Isaiah 61:3 says, “To all who mourn in Israel, he will give a crown of beauty for ashes, a joyous blessing, instead of mourning, festive praise instead of despair. In their righteousness, they will be great oaks that the Lord has planted for his own glory”.  As a parent of a special needs child, there is also a bit of mourning that takes place. It's mourning the expected and so-called normal path, the known. There is  fear and anxiousness over the unknown and unexpected. I have experienced some level of these emotions for each of my boys. I felt fear, anxiety, sadness. I’ve been disappointed in them, in myself, in the world we live in. I’ve cried all the tears, but I’ve also felt so much gratefulness. I can truly say that God has turned my tears into joy. In the case of G, it’s in recognizing that G is that “great oak planted for the Lord's glory”. He challenges and strengthens himself and all of us with the struggles he overcomes. He encourages us with his innocent genuineness and child-like faith in life. He draws me closer to God and shows me God's great goodness just by being who he is and just the way God made him to be. With my other two boys and parenting in general, I've felt the a deep inadequacy that causes me to lean into my Savior. Watching them quickly outgrow me in size and intellect and, sometimes,  faith. It's hard as a mama to let go when we don't know where life will take our babies. I've worried and wondered and hurt and rejoiced, always returning to the One in whom our confident hope lies, the One who can be trusted because he knows how the story ends.
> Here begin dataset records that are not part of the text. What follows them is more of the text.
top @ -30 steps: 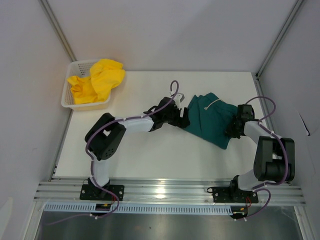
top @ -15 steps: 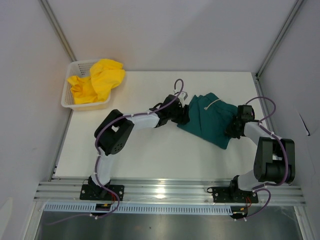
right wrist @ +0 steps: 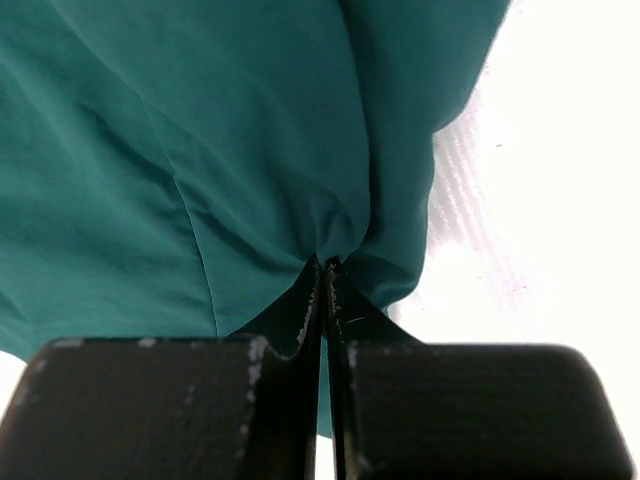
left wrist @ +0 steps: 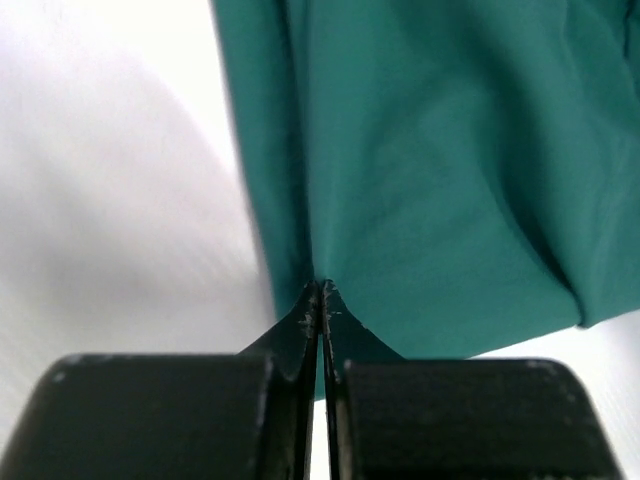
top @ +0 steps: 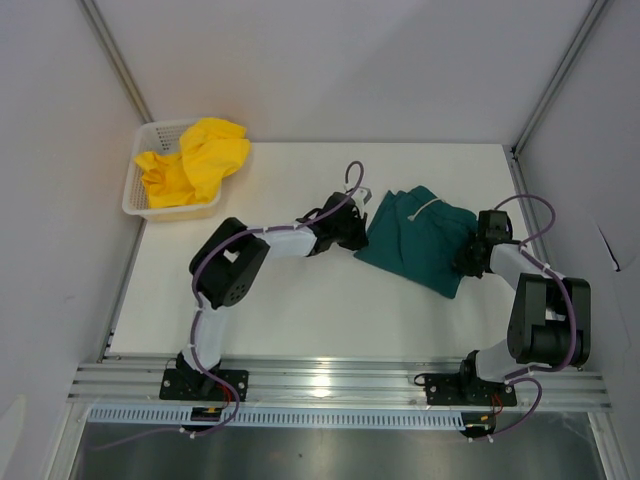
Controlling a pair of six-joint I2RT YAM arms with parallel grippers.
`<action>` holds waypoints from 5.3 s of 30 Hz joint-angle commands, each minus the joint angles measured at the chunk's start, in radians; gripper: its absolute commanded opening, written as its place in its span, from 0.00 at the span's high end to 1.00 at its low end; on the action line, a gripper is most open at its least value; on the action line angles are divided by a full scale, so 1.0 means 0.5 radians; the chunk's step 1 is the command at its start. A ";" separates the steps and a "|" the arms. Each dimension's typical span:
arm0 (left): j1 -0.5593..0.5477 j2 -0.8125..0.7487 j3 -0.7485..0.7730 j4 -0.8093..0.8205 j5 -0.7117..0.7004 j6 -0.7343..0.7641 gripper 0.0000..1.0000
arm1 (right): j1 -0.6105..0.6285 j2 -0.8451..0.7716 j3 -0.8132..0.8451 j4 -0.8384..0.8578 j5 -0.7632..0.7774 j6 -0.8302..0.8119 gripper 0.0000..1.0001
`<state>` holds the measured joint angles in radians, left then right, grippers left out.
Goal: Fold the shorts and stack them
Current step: Fold the shorts
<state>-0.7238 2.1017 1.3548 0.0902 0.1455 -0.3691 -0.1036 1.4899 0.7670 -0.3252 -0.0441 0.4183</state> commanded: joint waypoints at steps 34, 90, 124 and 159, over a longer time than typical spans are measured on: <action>0.000 -0.212 -0.387 0.525 0.510 -0.216 0.33 | -0.183 -0.050 0.012 -0.015 -0.130 0.001 1.00; 0.138 -0.359 -0.556 0.464 0.359 -0.191 1.00 | -0.140 -0.519 -0.030 -0.261 -0.418 -0.110 0.44; 0.165 -0.522 -0.639 0.289 0.084 -0.240 1.00 | 0.560 -0.510 -0.255 -0.282 0.168 0.311 1.00; 0.260 -0.498 -0.933 0.924 0.755 -0.477 0.30 | 0.296 -0.544 -0.350 -0.248 0.045 0.249 0.89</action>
<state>-0.5846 1.8492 0.8730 0.4263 0.4538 -0.5713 0.0483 1.2171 0.5945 -0.4725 -0.0063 0.5499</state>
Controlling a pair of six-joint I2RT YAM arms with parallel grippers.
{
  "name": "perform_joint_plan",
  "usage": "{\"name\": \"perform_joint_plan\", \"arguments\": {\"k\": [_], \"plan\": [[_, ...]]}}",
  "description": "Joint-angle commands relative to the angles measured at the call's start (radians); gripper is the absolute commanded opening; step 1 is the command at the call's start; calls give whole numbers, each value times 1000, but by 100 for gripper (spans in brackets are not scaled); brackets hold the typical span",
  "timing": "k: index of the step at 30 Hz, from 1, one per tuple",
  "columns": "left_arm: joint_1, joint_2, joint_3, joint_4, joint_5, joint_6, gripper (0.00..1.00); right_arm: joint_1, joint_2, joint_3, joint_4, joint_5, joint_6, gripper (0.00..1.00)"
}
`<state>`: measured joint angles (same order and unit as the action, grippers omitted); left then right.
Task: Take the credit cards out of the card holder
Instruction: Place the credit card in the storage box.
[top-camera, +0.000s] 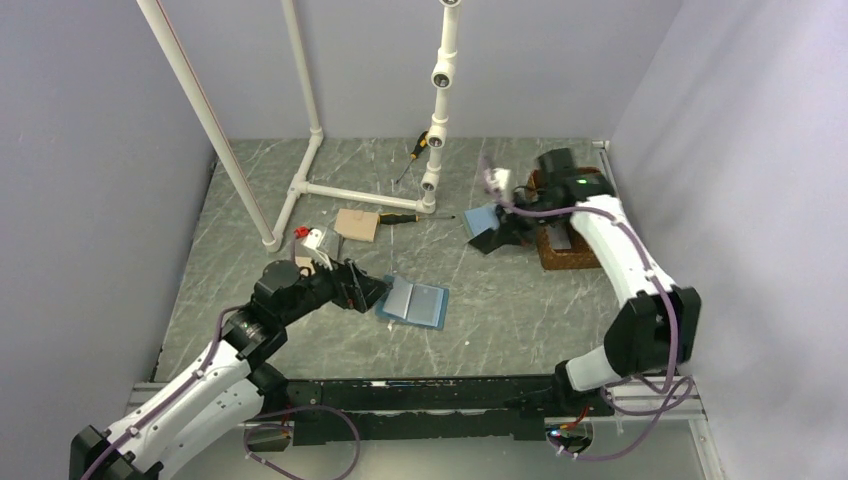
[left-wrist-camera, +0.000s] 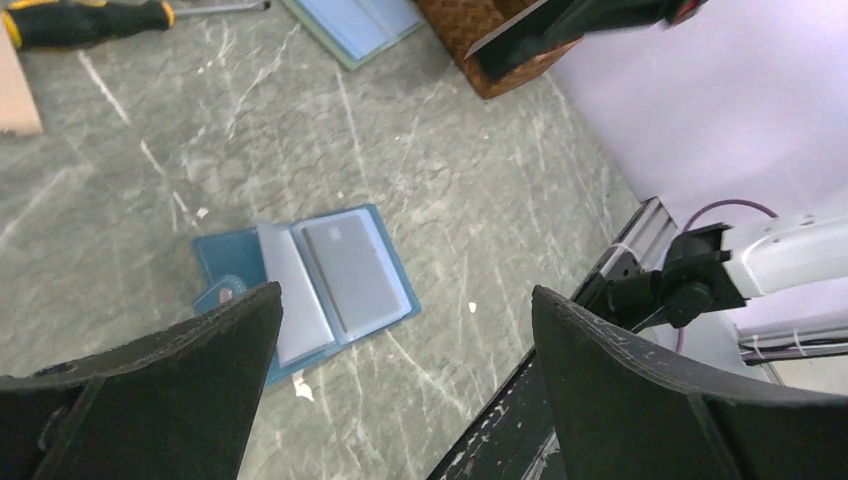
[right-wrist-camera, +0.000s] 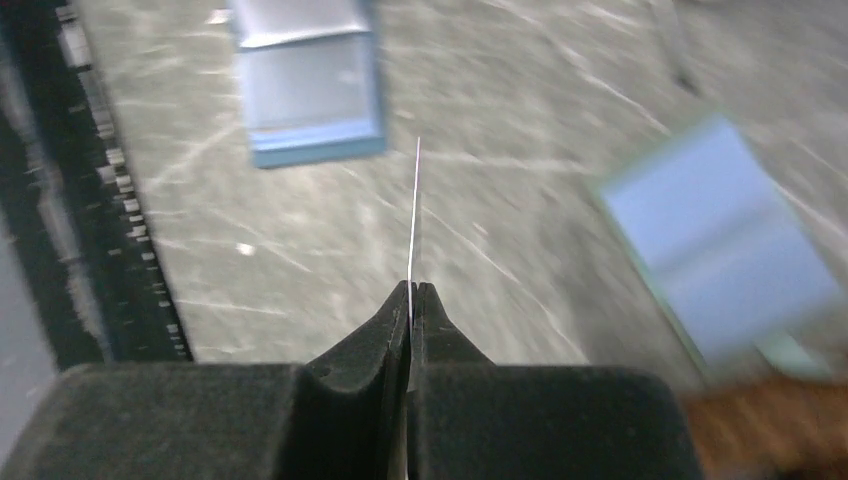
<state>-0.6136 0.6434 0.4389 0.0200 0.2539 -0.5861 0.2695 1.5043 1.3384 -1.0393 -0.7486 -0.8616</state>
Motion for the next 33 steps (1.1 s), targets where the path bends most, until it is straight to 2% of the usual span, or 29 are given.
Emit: {"name": "perform_joint_plan", "arguments": {"k": [1,5,8,14,21,33], "plan": [[6,11,-1,-80,-56,26,100,-224,-128,-27,100,92,55,0],[7,34,34,-131,-67,57,100,-368,-153,-51,314,287,224,0],[8,42,44,-151,-69,62,100,-412,-74,4,423,514,312,0],[11,12,24,-158,-71,44,99,-446,191,264,409,684,424,0],[11,-31,19,-198,-90,46,99,-422,381,449,418,833,489,0],[11,-33,24,-210,-99,51,99,-406,553,545,366,986,492,0]]}}
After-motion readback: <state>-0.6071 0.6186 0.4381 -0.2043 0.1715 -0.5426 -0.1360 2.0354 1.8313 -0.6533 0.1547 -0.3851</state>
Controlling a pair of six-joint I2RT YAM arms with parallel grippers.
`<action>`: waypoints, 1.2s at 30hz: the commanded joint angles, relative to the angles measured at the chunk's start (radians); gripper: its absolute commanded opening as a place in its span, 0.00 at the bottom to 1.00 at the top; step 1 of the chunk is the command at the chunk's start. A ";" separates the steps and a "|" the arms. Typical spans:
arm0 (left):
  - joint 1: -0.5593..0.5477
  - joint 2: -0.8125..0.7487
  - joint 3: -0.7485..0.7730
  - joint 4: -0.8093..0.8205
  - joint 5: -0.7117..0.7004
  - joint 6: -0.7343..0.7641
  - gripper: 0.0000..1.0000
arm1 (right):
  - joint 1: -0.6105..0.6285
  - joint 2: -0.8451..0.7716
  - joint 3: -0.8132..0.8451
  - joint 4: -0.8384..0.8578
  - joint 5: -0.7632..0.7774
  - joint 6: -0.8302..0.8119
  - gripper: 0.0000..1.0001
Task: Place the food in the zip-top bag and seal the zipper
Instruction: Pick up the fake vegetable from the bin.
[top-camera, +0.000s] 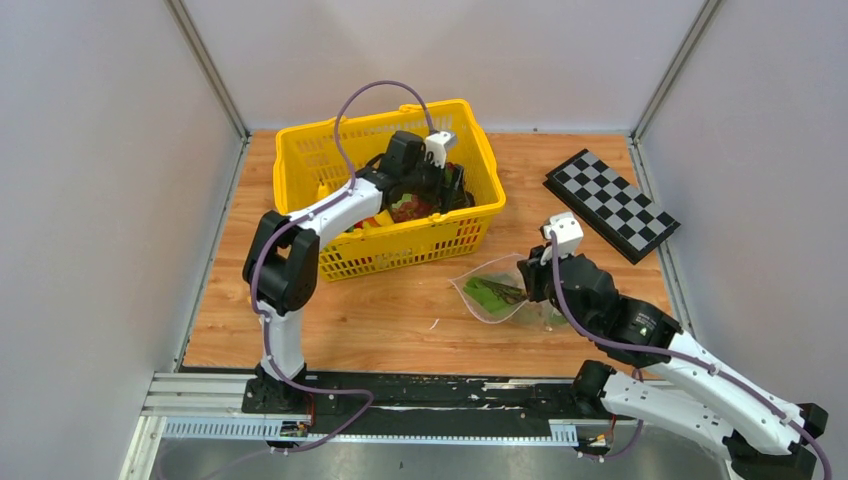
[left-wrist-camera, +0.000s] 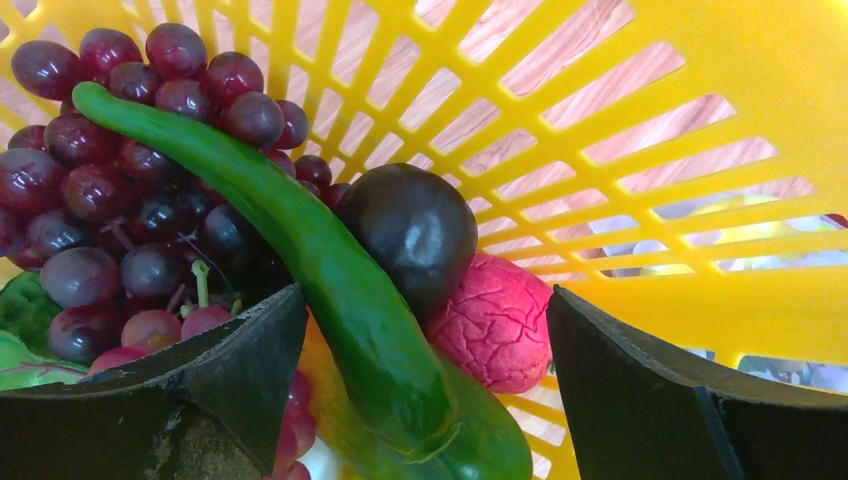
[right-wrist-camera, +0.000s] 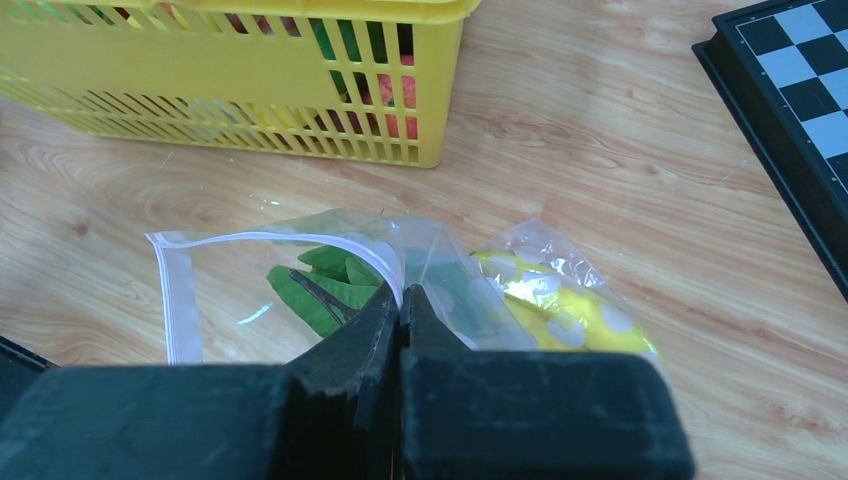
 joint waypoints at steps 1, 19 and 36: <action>-0.047 0.026 0.034 0.006 -0.007 -0.005 0.94 | -0.023 -0.006 0.021 0.041 -0.015 -0.015 0.00; -0.110 0.027 0.036 -0.135 -0.025 0.102 0.79 | -0.058 -0.008 0.000 0.050 -0.055 -0.007 0.01; -0.108 -0.366 -0.137 0.000 -0.206 0.061 0.39 | -0.075 0.007 0.004 0.088 -0.124 0.047 0.00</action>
It’s taken some time, some changes in my heart and my mind, but I can confidently say that IEPs don’t cause me to mourn. Today I feel the joyous blessing instead. Blessed to be my boys’ mama. Blessed to trust in the God who planned and purposed each of them. I still recognize and struggle against the unknowns and futures of all my boys but their roots are deep and God's strength is theirs, and mine.